### Problem description
Whenever a line in the material below includes "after", copy that line.

### Data to use
────────

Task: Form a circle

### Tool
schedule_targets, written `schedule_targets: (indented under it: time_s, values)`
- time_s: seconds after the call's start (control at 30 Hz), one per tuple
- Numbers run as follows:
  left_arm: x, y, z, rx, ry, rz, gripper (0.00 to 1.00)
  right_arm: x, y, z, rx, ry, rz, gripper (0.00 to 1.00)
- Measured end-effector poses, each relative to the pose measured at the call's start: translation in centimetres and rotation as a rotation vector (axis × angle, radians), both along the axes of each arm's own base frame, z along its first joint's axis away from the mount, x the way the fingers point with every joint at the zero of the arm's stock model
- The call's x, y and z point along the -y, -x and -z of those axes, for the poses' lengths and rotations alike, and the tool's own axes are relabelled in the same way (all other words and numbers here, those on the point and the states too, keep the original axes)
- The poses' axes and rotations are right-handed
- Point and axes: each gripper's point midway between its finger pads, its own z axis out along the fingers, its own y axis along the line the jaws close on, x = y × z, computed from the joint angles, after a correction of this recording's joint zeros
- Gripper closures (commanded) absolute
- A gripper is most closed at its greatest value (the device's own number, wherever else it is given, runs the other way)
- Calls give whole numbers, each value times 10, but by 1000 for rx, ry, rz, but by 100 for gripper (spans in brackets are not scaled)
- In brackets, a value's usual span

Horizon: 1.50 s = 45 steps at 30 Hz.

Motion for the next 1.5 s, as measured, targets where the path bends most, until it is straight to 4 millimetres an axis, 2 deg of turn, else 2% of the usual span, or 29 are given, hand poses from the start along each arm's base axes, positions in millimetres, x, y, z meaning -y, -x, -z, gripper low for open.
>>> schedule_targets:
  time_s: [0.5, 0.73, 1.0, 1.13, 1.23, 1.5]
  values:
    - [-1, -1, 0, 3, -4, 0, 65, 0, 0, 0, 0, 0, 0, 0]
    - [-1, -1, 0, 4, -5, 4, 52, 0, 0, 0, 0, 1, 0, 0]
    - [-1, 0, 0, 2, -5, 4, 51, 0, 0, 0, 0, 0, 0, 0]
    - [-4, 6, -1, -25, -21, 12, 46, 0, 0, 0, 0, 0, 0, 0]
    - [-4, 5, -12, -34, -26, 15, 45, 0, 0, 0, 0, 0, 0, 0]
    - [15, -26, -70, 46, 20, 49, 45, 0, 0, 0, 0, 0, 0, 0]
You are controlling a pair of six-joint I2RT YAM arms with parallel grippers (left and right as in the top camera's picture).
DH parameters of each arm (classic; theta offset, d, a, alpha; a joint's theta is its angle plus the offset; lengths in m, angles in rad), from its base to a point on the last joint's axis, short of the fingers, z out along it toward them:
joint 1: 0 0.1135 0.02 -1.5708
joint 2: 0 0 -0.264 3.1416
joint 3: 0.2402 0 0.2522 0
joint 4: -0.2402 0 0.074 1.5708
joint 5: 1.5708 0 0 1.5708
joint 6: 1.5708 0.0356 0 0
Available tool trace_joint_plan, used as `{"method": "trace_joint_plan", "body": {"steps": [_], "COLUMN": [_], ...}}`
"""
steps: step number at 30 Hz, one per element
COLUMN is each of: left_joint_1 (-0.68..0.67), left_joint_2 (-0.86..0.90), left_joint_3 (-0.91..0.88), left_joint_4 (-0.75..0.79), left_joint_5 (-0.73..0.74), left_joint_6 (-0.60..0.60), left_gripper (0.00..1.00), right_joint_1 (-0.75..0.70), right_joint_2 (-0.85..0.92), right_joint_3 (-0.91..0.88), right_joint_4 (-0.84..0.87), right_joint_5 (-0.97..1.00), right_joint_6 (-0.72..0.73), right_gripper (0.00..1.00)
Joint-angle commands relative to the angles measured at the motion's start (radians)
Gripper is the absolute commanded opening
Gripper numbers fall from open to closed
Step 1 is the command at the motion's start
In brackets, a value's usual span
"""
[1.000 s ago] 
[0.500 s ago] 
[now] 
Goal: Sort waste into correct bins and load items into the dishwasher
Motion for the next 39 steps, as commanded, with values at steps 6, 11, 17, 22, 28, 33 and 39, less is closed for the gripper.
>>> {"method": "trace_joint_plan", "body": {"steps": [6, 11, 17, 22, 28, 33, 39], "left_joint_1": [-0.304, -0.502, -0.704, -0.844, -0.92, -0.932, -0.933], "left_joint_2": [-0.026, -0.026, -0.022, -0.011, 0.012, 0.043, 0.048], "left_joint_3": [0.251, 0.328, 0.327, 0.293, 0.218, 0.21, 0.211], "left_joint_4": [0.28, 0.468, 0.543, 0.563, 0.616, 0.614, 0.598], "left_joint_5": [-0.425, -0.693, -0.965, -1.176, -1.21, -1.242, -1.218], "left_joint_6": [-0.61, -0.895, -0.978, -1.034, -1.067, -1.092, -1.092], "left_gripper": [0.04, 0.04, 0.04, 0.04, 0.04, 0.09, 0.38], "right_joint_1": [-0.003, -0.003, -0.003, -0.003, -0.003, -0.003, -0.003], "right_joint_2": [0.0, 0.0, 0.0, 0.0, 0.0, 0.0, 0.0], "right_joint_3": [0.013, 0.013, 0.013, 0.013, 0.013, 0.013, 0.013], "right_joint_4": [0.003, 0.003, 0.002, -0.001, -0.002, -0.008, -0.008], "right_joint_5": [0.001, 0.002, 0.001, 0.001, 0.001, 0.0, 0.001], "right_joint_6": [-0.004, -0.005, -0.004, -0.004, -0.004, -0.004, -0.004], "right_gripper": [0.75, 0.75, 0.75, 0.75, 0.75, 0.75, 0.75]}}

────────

### Result of this exercise
- time_s: seconds after the call's start (control at 30 Hz), one per tuple
- Point and axes: each gripper's point midway between its finger pads, its own z axis out along the fingers, its own y axis along the line the jaws close on, x = y × z, computed from the joint angles, after a correction of this recording's joint zeros

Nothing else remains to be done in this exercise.